Examine each line of the data, and copy the ones containing "gets".
»»
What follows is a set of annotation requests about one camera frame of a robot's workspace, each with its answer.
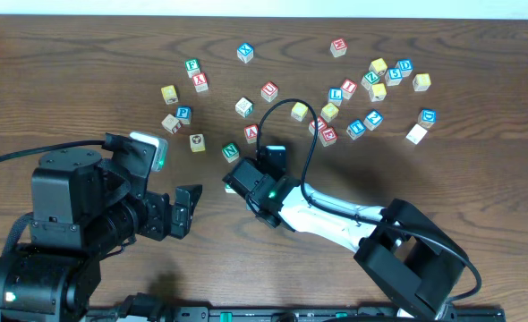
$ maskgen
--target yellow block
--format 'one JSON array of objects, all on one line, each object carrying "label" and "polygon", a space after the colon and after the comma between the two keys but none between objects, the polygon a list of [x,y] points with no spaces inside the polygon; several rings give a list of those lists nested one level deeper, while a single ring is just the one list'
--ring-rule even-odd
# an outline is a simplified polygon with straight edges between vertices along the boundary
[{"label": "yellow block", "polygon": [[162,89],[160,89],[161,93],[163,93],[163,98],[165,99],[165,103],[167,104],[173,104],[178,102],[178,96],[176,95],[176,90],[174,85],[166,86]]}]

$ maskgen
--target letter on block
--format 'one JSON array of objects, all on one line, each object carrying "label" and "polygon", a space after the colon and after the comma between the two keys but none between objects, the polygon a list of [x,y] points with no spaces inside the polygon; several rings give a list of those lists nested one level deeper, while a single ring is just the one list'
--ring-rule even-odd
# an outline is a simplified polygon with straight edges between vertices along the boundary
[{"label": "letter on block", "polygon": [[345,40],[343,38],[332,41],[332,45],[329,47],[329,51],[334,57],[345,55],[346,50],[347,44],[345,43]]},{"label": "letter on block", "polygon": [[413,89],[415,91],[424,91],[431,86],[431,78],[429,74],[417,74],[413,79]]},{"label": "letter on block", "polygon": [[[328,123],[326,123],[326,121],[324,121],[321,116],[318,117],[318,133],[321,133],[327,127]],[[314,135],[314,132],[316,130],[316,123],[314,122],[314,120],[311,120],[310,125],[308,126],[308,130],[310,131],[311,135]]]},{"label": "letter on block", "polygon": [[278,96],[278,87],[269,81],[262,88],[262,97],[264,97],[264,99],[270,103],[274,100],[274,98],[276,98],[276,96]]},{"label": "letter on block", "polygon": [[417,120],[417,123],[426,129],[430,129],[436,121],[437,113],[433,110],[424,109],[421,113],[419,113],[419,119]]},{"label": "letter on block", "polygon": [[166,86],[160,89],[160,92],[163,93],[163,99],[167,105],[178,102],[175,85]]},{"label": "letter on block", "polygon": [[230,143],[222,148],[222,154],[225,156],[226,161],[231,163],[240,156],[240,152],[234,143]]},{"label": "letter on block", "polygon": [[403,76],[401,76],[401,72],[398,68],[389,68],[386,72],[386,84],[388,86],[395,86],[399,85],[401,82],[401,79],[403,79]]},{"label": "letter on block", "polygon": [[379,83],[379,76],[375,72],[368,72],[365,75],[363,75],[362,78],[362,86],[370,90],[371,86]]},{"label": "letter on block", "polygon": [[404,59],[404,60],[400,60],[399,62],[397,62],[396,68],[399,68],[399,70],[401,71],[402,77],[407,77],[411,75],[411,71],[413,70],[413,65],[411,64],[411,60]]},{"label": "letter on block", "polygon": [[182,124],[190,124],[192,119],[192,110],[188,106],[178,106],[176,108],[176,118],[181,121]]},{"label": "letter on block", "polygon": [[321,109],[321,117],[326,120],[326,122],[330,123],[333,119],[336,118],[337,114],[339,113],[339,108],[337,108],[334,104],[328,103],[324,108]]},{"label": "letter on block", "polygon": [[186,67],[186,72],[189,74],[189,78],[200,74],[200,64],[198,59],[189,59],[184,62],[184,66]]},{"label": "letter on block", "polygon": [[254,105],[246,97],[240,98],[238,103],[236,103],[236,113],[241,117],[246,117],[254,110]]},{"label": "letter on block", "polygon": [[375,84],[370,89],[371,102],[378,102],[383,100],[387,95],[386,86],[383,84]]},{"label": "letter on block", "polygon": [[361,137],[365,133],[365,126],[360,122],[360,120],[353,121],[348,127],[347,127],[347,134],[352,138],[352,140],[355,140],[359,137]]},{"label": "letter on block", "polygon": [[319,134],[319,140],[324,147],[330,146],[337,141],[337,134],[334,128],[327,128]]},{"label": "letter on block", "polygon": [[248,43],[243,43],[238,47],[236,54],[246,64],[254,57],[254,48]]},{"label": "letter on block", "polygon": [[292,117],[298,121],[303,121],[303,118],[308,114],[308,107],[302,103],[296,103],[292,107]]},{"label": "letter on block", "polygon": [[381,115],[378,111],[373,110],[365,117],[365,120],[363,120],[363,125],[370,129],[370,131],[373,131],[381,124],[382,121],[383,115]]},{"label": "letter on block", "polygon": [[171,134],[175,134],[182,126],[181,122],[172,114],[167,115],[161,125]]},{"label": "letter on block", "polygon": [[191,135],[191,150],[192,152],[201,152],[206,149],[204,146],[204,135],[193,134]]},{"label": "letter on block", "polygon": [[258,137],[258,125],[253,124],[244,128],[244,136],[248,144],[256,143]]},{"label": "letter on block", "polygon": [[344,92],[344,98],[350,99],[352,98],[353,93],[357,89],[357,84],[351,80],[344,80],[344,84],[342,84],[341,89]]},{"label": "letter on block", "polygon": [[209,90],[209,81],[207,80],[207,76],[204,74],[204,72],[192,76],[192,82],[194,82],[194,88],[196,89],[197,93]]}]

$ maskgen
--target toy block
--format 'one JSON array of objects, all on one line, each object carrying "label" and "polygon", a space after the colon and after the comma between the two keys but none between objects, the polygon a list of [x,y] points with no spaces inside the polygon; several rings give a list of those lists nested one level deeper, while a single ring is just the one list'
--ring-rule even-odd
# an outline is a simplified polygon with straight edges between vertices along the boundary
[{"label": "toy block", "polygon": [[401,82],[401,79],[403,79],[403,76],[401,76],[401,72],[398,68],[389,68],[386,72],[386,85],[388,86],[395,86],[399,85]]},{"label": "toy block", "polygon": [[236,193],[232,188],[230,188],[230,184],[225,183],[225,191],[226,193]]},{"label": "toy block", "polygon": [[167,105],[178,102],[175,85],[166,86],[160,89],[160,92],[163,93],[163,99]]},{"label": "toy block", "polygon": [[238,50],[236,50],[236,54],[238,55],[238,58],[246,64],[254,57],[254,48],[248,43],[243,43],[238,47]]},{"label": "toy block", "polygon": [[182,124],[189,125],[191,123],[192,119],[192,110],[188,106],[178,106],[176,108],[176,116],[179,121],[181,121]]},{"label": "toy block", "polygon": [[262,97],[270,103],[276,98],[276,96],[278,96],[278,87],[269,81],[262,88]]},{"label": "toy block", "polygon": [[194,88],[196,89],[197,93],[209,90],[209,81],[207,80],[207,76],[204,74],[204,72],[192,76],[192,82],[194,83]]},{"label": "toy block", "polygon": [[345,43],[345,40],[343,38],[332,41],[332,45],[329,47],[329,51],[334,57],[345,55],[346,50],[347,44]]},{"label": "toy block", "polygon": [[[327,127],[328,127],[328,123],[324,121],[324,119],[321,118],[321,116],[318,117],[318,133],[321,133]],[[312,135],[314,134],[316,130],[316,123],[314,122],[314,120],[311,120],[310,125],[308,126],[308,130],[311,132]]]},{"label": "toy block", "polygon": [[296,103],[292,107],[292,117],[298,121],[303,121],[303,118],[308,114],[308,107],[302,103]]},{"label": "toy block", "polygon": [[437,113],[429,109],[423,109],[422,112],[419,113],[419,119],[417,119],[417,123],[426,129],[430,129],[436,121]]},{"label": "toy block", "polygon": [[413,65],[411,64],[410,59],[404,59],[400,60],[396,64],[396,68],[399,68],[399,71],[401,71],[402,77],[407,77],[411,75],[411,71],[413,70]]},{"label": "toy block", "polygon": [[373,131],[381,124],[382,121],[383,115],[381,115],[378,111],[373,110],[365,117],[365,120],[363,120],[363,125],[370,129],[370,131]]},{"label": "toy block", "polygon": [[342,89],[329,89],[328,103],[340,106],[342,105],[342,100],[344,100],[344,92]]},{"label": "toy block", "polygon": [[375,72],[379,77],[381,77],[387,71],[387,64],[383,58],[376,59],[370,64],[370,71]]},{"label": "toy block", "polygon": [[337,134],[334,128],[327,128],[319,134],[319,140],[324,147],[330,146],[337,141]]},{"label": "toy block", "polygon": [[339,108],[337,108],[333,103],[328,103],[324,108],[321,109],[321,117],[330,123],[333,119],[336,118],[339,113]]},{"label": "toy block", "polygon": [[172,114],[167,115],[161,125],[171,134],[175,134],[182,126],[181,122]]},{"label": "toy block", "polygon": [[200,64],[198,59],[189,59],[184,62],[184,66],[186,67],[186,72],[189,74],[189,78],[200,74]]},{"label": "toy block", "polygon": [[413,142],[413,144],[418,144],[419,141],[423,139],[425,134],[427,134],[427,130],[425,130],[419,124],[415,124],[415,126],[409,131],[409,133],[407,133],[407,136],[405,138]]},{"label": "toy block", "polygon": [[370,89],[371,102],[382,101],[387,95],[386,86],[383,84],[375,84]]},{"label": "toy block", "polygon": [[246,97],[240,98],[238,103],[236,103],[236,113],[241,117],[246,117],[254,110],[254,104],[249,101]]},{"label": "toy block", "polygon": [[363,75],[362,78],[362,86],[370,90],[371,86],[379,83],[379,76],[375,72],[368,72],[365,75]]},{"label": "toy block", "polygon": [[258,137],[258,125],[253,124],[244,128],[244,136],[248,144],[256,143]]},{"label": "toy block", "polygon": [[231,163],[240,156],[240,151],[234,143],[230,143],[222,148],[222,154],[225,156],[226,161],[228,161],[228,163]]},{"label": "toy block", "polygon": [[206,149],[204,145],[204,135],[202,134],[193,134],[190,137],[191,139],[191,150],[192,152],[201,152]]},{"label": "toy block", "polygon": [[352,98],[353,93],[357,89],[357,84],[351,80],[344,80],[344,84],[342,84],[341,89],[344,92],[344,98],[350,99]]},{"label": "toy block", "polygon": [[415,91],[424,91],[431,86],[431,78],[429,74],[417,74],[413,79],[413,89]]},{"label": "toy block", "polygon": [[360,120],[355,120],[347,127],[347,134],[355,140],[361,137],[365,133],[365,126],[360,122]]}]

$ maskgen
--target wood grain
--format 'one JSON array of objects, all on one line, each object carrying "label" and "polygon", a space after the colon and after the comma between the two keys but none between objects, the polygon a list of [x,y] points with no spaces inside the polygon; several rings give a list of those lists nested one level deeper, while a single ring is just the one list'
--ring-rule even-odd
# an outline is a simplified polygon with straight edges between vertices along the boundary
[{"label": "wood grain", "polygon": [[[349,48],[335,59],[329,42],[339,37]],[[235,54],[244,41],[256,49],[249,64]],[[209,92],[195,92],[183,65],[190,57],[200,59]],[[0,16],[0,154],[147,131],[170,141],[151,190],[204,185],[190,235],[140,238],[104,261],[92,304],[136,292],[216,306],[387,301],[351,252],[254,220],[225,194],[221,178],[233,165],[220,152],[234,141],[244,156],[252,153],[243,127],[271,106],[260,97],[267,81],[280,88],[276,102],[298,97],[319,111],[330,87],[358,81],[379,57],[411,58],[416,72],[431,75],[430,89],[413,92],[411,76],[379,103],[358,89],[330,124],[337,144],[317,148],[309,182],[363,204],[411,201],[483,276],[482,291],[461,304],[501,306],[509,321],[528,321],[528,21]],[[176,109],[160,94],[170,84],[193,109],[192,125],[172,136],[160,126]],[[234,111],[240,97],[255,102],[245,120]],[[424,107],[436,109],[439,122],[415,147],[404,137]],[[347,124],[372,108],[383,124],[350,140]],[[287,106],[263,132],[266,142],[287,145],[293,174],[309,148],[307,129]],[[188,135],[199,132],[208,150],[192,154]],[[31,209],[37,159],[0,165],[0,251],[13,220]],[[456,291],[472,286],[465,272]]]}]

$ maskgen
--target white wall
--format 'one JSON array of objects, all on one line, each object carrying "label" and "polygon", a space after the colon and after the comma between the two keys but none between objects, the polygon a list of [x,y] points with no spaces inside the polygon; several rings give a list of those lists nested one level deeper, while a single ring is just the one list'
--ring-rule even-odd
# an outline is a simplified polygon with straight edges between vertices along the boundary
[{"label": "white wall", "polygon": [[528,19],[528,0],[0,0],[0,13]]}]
««
»»
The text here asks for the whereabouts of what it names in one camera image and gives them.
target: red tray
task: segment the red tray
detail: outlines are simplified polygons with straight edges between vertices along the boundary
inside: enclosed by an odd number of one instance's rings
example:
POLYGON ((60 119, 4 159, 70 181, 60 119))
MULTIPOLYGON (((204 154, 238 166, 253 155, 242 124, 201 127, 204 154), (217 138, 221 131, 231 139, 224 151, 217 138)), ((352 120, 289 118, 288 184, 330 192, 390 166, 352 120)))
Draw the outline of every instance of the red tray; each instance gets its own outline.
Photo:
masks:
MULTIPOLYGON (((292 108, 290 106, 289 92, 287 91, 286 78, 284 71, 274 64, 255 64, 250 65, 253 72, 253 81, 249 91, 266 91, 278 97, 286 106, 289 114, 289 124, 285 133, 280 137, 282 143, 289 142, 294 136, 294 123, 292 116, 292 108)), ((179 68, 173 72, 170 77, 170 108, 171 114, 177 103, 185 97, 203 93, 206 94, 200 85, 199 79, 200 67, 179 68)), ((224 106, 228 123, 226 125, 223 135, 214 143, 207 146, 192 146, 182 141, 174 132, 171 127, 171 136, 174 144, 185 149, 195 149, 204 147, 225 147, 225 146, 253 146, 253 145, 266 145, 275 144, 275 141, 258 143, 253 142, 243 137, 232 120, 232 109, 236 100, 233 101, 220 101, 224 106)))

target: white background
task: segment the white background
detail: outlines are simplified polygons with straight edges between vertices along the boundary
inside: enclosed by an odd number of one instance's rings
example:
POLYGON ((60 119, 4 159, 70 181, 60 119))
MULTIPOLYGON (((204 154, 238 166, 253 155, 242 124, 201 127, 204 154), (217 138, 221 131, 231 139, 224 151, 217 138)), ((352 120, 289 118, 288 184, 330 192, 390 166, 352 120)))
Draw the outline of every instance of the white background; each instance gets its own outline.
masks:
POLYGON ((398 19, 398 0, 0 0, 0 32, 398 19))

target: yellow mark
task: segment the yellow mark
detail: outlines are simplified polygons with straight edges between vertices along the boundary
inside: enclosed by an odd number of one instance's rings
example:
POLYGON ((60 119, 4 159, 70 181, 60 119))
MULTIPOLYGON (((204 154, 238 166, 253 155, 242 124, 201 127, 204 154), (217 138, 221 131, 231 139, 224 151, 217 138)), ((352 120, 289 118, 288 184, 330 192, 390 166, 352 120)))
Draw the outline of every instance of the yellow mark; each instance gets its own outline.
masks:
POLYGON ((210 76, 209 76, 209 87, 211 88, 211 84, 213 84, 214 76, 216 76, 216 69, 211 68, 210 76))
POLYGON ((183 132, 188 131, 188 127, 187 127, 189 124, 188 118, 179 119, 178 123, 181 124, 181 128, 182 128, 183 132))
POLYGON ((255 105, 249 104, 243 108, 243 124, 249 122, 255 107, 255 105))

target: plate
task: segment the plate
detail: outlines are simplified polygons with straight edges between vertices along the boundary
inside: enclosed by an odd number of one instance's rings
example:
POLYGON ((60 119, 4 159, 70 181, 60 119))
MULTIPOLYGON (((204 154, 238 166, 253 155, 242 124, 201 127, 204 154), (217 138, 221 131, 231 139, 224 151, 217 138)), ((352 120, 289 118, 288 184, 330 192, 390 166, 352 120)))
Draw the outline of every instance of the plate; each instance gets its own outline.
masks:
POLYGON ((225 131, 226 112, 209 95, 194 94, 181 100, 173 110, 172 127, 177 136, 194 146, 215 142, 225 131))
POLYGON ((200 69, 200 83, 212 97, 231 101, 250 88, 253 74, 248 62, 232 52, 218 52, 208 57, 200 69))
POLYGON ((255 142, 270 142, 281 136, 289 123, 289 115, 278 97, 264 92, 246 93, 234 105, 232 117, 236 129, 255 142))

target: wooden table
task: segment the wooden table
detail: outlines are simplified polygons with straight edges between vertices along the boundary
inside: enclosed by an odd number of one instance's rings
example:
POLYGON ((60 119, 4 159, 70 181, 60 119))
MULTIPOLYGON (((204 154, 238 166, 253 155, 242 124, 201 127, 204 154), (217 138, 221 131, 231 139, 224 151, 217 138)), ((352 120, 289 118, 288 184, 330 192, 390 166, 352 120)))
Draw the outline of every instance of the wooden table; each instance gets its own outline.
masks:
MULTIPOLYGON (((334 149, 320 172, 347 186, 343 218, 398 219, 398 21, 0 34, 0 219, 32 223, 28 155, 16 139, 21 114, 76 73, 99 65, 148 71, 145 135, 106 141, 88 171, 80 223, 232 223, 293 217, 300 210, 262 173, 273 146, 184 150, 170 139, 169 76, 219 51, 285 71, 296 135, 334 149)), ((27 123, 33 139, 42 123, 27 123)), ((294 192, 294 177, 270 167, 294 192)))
««
ANSWER TO THE PROBLEM -
Draw the outline of every instance of the red tray; each instance gets its own outline.
Draw the outline of every instance of the white background; each instance gets its own outline.
Draw the outline of every instance of the yellow mark; each instance gets its own outline.
Draw the outline of every instance of the plate; each instance gets its own outline.
Draw the outline of every instance of the wooden table; each instance gets its own outline.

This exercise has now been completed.